▶ **INSTRUCTIONS TO FOLLOW**
Your response should consist of the entries below, reproduced exactly and without their images.

▶ **INFORMATION**
⟨

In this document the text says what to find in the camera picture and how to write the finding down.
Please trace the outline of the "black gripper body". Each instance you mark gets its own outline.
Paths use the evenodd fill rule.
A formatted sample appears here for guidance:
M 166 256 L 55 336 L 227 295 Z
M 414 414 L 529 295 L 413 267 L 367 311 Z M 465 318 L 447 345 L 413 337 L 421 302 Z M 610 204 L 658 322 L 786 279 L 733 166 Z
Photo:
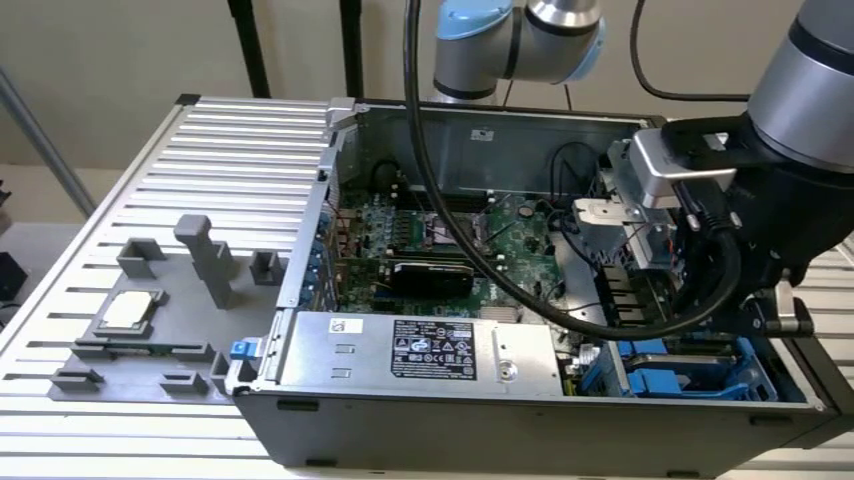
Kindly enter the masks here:
M 844 240 L 844 175 L 798 162 L 741 168 L 729 187 L 742 272 L 736 304 L 782 279 L 802 283 L 813 259 Z

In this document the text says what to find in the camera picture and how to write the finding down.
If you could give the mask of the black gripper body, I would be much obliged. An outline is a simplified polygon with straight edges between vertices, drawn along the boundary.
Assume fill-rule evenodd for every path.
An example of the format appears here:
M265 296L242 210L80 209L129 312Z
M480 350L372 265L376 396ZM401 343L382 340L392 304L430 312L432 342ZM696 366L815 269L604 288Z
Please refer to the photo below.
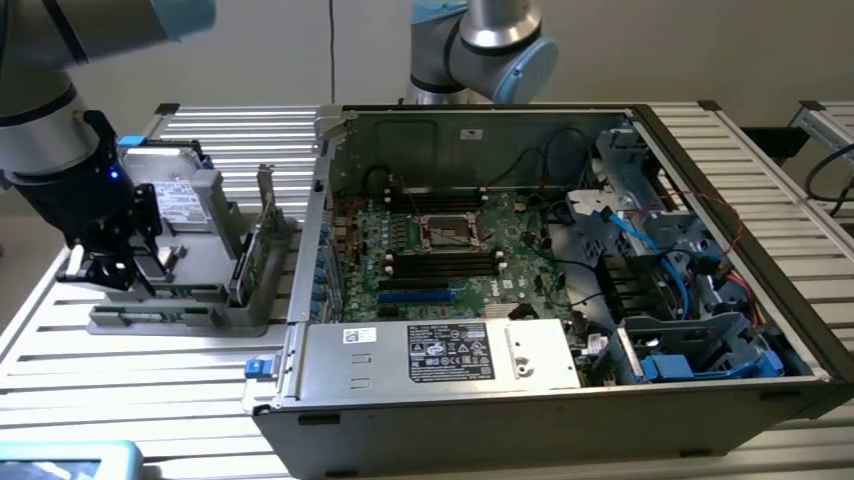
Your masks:
M5 173L5 179L69 246L126 248L132 236L134 185L106 149L46 175Z

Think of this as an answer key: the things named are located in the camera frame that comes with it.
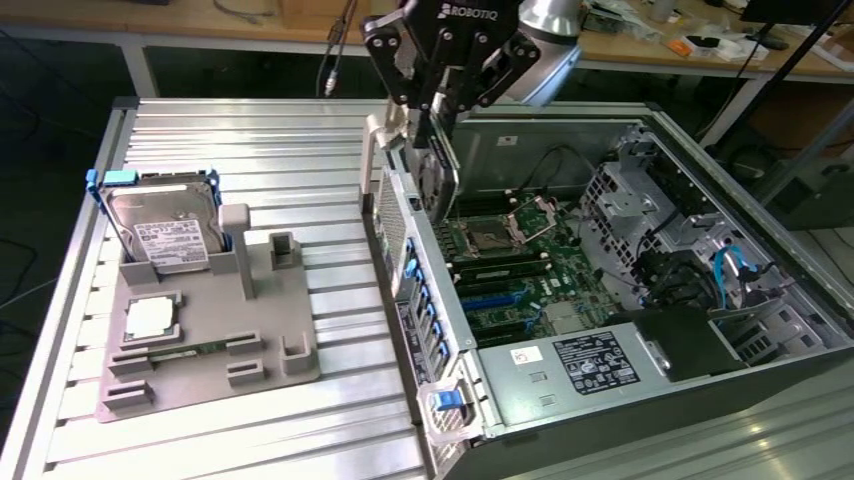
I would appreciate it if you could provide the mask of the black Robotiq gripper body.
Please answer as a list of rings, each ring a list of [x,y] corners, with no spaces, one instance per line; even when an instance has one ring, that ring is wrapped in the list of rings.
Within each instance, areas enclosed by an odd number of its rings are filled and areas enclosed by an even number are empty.
[[[399,1],[414,66],[429,65],[442,43],[450,48],[446,66],[465,63],[481,35],[497,48],[517,31],[519,5],[521,1]]]

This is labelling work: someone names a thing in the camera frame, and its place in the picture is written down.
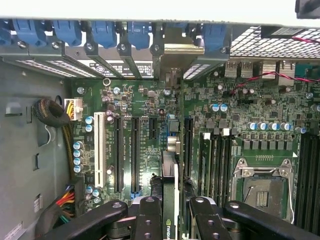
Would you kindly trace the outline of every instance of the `plastic latch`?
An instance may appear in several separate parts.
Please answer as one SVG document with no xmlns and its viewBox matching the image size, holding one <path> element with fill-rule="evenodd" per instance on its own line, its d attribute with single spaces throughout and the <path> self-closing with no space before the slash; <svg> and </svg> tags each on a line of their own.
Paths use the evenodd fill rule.
<svg viewBox="0 0 320 240">
<path fill-rule="evenodd" d="M 13 20 L 14 30 L 19 39 L 29 45 L 44 47 L 47 45 L 45 25 L 41 20 Z"/>
<path fill-rule="evenodd" d="M 69 46 L 79 46 L 82 41 L 82 32 L 79 21 L 55 20 L 54 31 L 58 39 Z"/>
<path fill-rule="evenodd" d="M 94 41 L 105 49 L 117 45 L 116 27 L 113 21 L 92 21 L 91 29 Z"/>
<path fill-rule="evenodd" d="M 148 22 L 128 21 L 128 41 L 137 50 L 147 49 L 150 45 Z"/>
</svg>

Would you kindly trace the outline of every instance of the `metal mesh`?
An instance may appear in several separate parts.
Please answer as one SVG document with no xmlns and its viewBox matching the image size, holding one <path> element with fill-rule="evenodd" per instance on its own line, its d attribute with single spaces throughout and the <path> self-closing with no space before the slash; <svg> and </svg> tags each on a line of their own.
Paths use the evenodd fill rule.
<svg viewBox="0 0 320 240">
<path fill-rule="evenodd" d="M 318 40 L 320 29 L 308 29 L 295 37 Z M 261 38 L 261 28 L 252 26 L 232 42 L 230 56 L 317 59 L 320 58 L 320 44 L 283 38 Z"/>
<path fill-rule="evenodd" d="M 32 66 L 32 67 L 35 67 L 35 68 L 38 68 L 38 69 L 46 70 L 46 71 L 51 72 L 51 73 L 59 74 L 59 75 L 62 75 L 64 77 L 68 77 L 68 78 L 76 77 L 76 75 L 72 75 L 72 74 L 69 74 L 67 72 L 60 71 L 58 69 L 55 69 L 55 68 L 50 67 L 50 66 L 43 65 L 43 64 L 38 63 L 38 62 L 33 61 L 33 60 L 17 60 L 17 62 Z"/>
<path fill-rule="evenodd" d="M 51 61 L 47 61 L 47 62 L 48 62 L 48 63 L 51 63 L 51 64 L 54 64 L 54 65 L 56 65 L 56 66 L 58 66 L 58 67 L 61 67 L 61 68 L 70 70 L 70 71 L 72 71 L 72 72 L 74 72 L 74 73 L 76 73 L 76 74 L 82 75 L 82 76 L 84 76 L 84 77 L 92 77 L 92 78 L 95 77 L 95 76 L 92 75 L 91 73 L 88 73 L 88 72 L 82 70 L 81 68 L 78 68 L 78 67 L 76 67 L 76 66 L 73 66 L 73 65 L 71 65 L 71 64 L 69 64 L 69 63 L 66 63 L 65 61 L 61 61 L 61 60 L 55 60 L 55 61 L 53 61 L 53 60 L 51 60 Z"/>
</svg>

⟩

▶ **WRITTEN REPLY**
In this document the text says what to find in the camera picture and how to write the finding down.
Please trace the outline of the "black gripper body". Each instance you mark gets its own outline.
Paths use the evenodd fill rule.
A formatted sample appears here for guidance:
M 166 256 L 55 336 L 227 295 Z
M 414 414 L 529 295 L 413 267 L 367 311 Z M 465 318 L 447 345 L 413 337 L 421 302 Z M 610 204 L 658 322 L 786 279 L 733 166 Z
Photo:
Kindly enter the masks here:
M 844 240 L 844 175 L 798 162 L 741 168 L 729 187 L 742 272 L 736 304 L 782 279 L 802 283 L 813 259 Z

In this document the text says what to find in the camera picture and how to write the finding down.
If you could give the mask of the black gripper body, I would be much obliged. An outline is a simplified polygon with straight edges between vertices, drawn along the boundary.
Assume fill-rule evenodd for every path.
An example of the format appears here:
M265 296L242 210L80 209L129 312Z
M480 350L372 265L376 396ZM401 343L382 340L392 304L430 312L432 342ZM696 366L815 269L604 288Z
Please refer to the photo below.
Your masks:
M5 173L5 179L69 246L126 248L132 236L134 185L106 149L46 175Z

Think of this as an answer key: the things named are located in the camera frame that comes with it.
I would appreciate it if you could provide the mask of the black Robotiq gripper body.
Please answer as a list of rings, each ring a list of [x,y] corners, with no spaces, one instance per line; even when an instance has one ring, that ring is wrapped in the list of rings.
Within each instance, areas enclosed by an odd number of its rings are filled and areas enclosed by an even number are empty.
[[[399,1],[414,66],[429,65],[442,43],[450,48],[446,66],[465,63],[481,35],[497,48],[517,31],[519,5],[521,1]]]

This is labelling work: someone names a thing in the camera frame, and its place in the picture is written down.
Would you kindly trace the outline of every instance of the `plastic latch`?
An instance may appear in several separate parts.
Please answer as one SVG document with no xmlns and its viewBox matching the image size, holding one <path> element with fill-rule="evenodd" per instance on its own line, its d attribute with single spaces throughout and the <path> self-closing with no space before the slash; <svg> and </svg> tags each on a line of their own.
Paths use the evenodd fill rule.
<svg viewBox="0 0 320 240">
<path fill-rule="evenodd" d="M 13 20 L 14 30 L 19 39 L 29 45 L 44 47 L 47 45 L 45 25 L 41 20 Z"/>
<path fill-rule="evenodd" d="M 69 46 L 79 46 L 82 41 L 82 32 L 79 21 L 55 20 L 54 31 L 58 39 Z"/>
<path fill-rule="evenodd" d="M 94 41 L 105 49 L 117 45 L 116 27 L 113 21 L 92 21 L 91 29 Z"/>
<path fill-rule="evenodd" d="M 148 22 L 128 21 L 128 41 L 137 50 L 147 49 L 150 45 Z"/>
</svg>

Would you kindly trace the outline of every instance of the `metal mesh`?
An instance may appear in several separate parts.
Please answer as one SVG document with no xmlns and its viewBox matching the image size, holding one <path> element with fill-rule="evenodd" per instance on its own line, its d attribute with single spaces throughout and the <path> self-closing with no space before the slash; <svg> and </svg> tags each on a line of their own.
Paths use the evenodd fill rule.
<svg viewBox="0 0 320 240">
<path fill-rule="evenodd" d="M 318 40 L 320 29 L 308 29 L 295 37 Z M 261 38 L 261 28 L 252 26 L 232 42 L 230 56 L 317 59 L 320 58 L 320 44 L 283 38 Z"/>
<path fill-rule="evenodd" d="M 32 66 L 32 67 L 35 67 L 35 68 L 38 68 L 38 69 L 46 70 L 46 71 L 51 72 L 51 73 L 59 74 L 59 75 L 62 75 L 64 77 L 68 77 L 68 78 L 76 77 L 76 75 L 72 75 L 72 74 L 69 74 L 67 72 L 60 71 L 58 69 L 55 69 L 55 68 L 50 67 L 50 66 L 43 65 L 43 64 L 38 63 L 38 62 L 33 61 L 33 60 L 17 60 L 17 62 Z"/>
<path fill-rule="evenodd" d="M 51 61 L 47 61 L 47 62 L 48 62 L 48 63 L 51 63 L 51 64 L 54 64 L 54 65 L 56 65 L 56 66 L 58 66 L 58 67 L 61 67 L 61 68 L 70 70 L 70 71 L 72 71 L 72 72 L 74 72 L 74 73 L 76 73 L 76 74 L 82 75 L 82 76 L 84 76 L 84 77 L 92 77 L 92 78 L 95 77 L 95 76 L 92 75 L 91 73 L 88 73 L 88 72 L 82 70 L 81 68 L 78 68 L 78 67 L 76 67 L 76 66 L 73 66 L 73 65 L 71 65 L 71 64 L 69 64 L 69 63 L 66 63 L 65 61 L 61 61 L 61 60 L 55 60 L 55 61 L 53 61 L 53 60 L 51 60 Z"/>
</svg>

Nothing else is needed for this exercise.